Starker US-Arbeitsmarkt lässt Märkte einbrechen und Zinshoffnungen schwinden
Katherina HermannStarker US-Arbeitsmarkt lässt Märkte einbrechen und Zinshoffnungen schwinden
Die Finanzmärkte reagierten am Freitag deutlich auf einen stärker als erwartet ausgefallenen US-Arbeitsmarktbericht. Die Daten dämpften die Hoffnungen auf frühzeitige Zinssenkungen und ließen die Preise für Gold, Öl und Aktien fallen. Auch die Devisenmärkte spürten die Auswirkungen – der Euro verlor gegenüber dem Dollar an Wert.
Wie das US-Arbeitsministerium mitteilte, schufen Unternehmen im jüngsten Bericht 172.000 neue Stellen – fast doppelt so viele wie die prognostizierten 85.000. Gleichzeitig blieb die Arbeitslosenquote stabil bei 4,3 Prozent. Angesichts dieser robusten Entwicklung am Arbeitsmarkt korrigierten Anleger ihre Erwartungen an bevorstehende Zinssenkungen der US-Notenbank nach unten.
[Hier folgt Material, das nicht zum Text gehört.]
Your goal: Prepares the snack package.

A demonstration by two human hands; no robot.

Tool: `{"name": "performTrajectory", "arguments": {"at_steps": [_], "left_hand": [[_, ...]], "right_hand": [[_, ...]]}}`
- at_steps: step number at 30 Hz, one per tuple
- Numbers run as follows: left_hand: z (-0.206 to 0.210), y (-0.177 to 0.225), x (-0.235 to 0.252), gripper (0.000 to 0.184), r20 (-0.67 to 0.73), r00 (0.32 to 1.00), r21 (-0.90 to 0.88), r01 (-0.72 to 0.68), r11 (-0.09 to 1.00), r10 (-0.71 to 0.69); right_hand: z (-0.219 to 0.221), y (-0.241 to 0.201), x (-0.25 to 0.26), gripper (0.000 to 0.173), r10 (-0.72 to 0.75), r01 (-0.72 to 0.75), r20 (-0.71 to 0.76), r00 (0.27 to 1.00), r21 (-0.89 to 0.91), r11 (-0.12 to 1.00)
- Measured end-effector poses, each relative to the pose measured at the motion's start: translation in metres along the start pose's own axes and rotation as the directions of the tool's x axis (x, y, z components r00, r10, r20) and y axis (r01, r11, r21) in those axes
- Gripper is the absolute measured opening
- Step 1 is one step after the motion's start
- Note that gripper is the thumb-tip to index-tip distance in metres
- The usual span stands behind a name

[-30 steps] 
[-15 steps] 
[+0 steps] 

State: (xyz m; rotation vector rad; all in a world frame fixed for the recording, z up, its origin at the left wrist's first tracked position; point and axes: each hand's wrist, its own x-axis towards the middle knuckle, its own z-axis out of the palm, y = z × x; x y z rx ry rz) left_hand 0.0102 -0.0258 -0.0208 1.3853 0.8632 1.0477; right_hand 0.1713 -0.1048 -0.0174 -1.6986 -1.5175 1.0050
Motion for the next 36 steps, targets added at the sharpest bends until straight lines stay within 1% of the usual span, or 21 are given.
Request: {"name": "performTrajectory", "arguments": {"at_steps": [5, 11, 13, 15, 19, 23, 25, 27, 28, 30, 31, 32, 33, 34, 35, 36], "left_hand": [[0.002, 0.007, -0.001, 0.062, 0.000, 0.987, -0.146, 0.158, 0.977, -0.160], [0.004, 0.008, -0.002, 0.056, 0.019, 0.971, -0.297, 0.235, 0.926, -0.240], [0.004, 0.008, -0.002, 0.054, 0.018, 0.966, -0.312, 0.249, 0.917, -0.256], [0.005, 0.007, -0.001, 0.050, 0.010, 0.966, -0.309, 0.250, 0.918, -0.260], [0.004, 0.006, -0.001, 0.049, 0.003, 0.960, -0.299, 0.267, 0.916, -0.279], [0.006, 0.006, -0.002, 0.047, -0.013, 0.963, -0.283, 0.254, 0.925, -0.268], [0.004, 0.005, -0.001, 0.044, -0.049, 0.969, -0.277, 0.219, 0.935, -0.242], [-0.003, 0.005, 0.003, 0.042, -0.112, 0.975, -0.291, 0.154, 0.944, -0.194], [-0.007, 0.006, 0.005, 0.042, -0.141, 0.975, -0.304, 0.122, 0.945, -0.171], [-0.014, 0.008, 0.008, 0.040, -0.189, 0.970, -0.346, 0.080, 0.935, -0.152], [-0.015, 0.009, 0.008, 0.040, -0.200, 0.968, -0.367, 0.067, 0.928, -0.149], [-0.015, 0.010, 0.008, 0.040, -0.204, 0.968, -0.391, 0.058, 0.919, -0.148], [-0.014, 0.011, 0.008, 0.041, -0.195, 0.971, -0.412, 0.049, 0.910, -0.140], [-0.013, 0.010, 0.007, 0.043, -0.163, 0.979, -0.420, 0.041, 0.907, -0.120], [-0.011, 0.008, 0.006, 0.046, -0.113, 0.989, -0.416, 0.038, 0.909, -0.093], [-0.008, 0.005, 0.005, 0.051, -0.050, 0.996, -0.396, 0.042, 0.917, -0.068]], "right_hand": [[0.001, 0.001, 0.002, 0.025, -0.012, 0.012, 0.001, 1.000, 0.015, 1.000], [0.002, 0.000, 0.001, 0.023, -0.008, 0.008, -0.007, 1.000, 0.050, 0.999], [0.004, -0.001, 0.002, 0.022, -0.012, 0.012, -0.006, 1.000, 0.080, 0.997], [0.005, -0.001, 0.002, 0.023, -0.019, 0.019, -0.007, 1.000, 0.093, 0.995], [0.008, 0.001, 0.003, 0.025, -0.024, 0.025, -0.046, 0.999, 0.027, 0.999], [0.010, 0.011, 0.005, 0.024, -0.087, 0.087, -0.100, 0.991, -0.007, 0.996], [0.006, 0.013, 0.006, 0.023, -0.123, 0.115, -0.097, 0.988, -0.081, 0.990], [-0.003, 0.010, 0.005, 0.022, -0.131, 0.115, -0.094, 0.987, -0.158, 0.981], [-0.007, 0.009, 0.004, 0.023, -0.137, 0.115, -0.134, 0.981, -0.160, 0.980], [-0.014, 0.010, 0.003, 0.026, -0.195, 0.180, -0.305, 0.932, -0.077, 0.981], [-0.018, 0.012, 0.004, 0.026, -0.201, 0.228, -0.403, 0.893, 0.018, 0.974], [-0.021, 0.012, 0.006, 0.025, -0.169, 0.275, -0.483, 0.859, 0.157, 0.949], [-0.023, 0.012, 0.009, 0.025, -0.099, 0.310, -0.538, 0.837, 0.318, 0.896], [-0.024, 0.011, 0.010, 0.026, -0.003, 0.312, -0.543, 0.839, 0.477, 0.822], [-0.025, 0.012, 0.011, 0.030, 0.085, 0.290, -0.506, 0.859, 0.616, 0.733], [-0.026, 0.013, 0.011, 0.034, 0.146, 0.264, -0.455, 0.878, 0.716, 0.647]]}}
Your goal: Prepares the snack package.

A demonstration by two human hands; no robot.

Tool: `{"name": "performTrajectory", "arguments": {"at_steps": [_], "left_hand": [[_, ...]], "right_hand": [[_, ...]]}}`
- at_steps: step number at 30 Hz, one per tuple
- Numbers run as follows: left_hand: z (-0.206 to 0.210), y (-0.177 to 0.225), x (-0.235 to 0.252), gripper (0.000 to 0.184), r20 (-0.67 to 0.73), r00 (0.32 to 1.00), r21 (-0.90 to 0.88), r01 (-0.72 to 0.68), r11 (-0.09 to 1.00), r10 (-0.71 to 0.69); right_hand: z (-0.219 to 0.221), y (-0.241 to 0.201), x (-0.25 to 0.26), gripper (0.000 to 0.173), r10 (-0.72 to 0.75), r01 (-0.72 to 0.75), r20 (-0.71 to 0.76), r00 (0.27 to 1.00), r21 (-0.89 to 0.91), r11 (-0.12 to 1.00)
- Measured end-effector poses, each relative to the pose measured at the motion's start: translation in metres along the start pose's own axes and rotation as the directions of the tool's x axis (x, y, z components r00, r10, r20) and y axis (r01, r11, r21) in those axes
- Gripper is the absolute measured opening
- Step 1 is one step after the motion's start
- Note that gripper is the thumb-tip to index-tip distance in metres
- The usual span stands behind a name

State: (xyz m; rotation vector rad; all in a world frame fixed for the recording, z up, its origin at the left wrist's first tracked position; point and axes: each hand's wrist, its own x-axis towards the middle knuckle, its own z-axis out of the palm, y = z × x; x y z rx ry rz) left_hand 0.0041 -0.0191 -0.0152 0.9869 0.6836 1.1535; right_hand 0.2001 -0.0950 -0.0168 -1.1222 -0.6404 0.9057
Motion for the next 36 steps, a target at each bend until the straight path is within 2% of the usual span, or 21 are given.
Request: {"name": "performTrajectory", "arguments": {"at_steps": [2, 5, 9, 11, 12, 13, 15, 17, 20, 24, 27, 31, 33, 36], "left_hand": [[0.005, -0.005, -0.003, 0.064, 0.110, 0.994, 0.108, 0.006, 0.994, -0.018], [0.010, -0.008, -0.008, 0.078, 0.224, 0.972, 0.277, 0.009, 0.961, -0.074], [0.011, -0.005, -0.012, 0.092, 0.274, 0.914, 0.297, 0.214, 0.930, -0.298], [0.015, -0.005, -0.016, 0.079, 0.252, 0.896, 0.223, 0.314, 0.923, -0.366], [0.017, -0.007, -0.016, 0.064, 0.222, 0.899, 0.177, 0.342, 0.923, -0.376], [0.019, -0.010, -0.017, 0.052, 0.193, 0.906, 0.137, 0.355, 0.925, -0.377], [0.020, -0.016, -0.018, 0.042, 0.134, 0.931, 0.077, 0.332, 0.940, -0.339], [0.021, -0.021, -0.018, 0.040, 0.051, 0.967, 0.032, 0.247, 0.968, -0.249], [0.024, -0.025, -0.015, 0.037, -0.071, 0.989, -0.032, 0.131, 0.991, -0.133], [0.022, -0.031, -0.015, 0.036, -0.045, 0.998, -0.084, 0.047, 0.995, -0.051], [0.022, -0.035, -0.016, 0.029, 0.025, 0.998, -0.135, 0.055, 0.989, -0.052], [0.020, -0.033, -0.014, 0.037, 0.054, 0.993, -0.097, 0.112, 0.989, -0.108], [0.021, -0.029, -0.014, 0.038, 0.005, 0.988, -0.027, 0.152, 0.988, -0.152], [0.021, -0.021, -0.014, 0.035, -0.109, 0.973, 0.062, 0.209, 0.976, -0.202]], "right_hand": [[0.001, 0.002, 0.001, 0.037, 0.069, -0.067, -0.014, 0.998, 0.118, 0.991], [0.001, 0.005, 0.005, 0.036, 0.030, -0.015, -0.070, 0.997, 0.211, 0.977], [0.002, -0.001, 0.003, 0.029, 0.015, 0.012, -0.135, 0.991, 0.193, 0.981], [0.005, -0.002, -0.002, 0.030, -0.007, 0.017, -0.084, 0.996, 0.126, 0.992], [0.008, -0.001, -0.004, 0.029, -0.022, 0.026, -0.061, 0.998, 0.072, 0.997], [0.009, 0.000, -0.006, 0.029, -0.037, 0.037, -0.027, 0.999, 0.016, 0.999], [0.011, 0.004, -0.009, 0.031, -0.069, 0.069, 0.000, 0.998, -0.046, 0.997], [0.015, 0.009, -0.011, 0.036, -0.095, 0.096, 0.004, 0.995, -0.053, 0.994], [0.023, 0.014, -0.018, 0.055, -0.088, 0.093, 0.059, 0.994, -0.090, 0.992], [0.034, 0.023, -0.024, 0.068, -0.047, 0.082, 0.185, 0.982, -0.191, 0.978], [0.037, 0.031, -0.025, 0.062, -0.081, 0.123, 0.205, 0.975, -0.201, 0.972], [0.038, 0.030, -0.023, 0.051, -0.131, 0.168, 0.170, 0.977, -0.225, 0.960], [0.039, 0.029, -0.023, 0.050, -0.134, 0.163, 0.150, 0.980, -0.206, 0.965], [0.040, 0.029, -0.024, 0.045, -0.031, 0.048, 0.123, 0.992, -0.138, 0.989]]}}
Die Stimmungsänderung traf die Rohstoffmärkte hart: Der Goldpreis gab um 3,1 Prozent nach und notierte bei 4.341 Dollar pro Unze. Auch der Ölpreis sank um 1,3 Prozent auf 93,80 Dollar pro Fass für die Nordsee-Sorte Brent.
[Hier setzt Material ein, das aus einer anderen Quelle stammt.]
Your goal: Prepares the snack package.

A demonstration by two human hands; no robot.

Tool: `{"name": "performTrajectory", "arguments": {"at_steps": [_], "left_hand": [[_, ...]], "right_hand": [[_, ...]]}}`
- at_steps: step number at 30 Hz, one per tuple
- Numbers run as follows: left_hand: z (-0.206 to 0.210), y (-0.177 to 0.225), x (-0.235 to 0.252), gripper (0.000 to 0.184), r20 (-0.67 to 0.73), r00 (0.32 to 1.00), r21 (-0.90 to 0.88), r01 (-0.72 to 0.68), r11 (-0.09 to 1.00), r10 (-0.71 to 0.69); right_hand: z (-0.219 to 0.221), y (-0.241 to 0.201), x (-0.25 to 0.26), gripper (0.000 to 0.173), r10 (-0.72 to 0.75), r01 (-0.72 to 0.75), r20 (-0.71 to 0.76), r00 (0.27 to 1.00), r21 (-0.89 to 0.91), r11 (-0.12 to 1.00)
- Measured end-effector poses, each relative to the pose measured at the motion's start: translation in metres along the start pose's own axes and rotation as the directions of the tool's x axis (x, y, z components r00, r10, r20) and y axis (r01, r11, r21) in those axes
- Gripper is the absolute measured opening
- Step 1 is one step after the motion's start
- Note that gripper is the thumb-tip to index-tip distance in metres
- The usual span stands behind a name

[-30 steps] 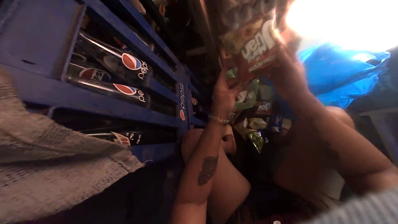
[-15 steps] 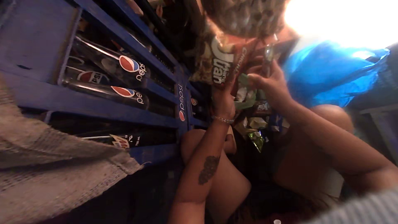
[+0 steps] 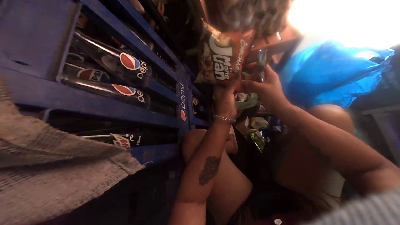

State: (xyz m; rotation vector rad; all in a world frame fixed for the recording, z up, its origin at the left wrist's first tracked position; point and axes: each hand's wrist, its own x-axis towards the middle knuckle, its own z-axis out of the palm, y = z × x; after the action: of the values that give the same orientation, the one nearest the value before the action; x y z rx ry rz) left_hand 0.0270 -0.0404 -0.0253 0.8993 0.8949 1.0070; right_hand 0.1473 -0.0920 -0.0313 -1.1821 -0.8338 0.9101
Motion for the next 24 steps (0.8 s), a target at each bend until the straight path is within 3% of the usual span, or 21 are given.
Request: {"name": "performTrajectory", "arguments": {"at_steps": [4, 10, 15, 19, 24], "left_hand": [[0.000, 0.007, -0.001, 0.036, -0.032, 0.999, 0.049, -0.009, 0.999, 0.011], [-0.001, 0.006, 0.001, 0.038, -0.044, 0.998, 0.076, -0.051, 0.996, 0.054], [0.000, 0.001, -0.001, 0.045, -0.023, 0.997, 0.143, -0.068, 0.987, 0.072], [-0.002, 0.007, -0.001, 0.046, 0.015, 0.999, 0.126, 0.048, 0.991, -0.050], [-0.003, 0.008, 0.000, 0.049, 0.077, 0.993, 0.102, 0.083, 0.991, -0.091]], "right_hand": [[-0.003, 0.001, 0.003, 0.040, 0.112, -0.115, 0.047, 0.993, 0.075, 0.991], [-0.006, -0.003, 0.004, 0.033, 0.011, -0.018, 0.061, 0.998, 0.111, 0.994], [-0.008, -0.010, 0.007, 0.051, -0.046, 0.047, -0.032, 0.998, 0.038, 0.998], [-0.012, -0.013, 0.009, 0.047, -0.038, 0.041, -0.061, 0.997, 0.040, 0.998], [-0.016, -0.015, 0.010, 0.047, -0.041, 0.045, -0.057, 0.998, 0.080, 0.996]]}}
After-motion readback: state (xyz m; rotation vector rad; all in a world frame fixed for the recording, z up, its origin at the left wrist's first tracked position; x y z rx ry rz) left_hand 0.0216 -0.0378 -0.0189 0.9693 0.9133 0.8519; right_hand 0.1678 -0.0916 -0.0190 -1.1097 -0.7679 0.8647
Die Aktienmärkte gerieten ebenfalls unter Druck. Der deutsche DAX-Index, der sich auf dem Weg zur Marke von 25.000 Punkten befand, schloss bei 24.759 Punkten – ein Minus von 0,8 Prozent im Vergleich zur vorherigen Sitzung. Der Euro schwächte sich weiter ab und fiel auf 1,1536 Dollar.
Die aktuellen US-Arbeitsmarktdaten haben die Markterwartungen neu geordnet und mögliche Zinssenkungen verzögert. Da sowohl Rohstoffe als auch Aktien nachgaben, warten Anleger nun auf weitere Signale der Federal Reserve. Der Rückgang des Euro unterstreicht die breiteren finanziellen Anpassungen, die durch die neuen Daten ausgelöst wurden.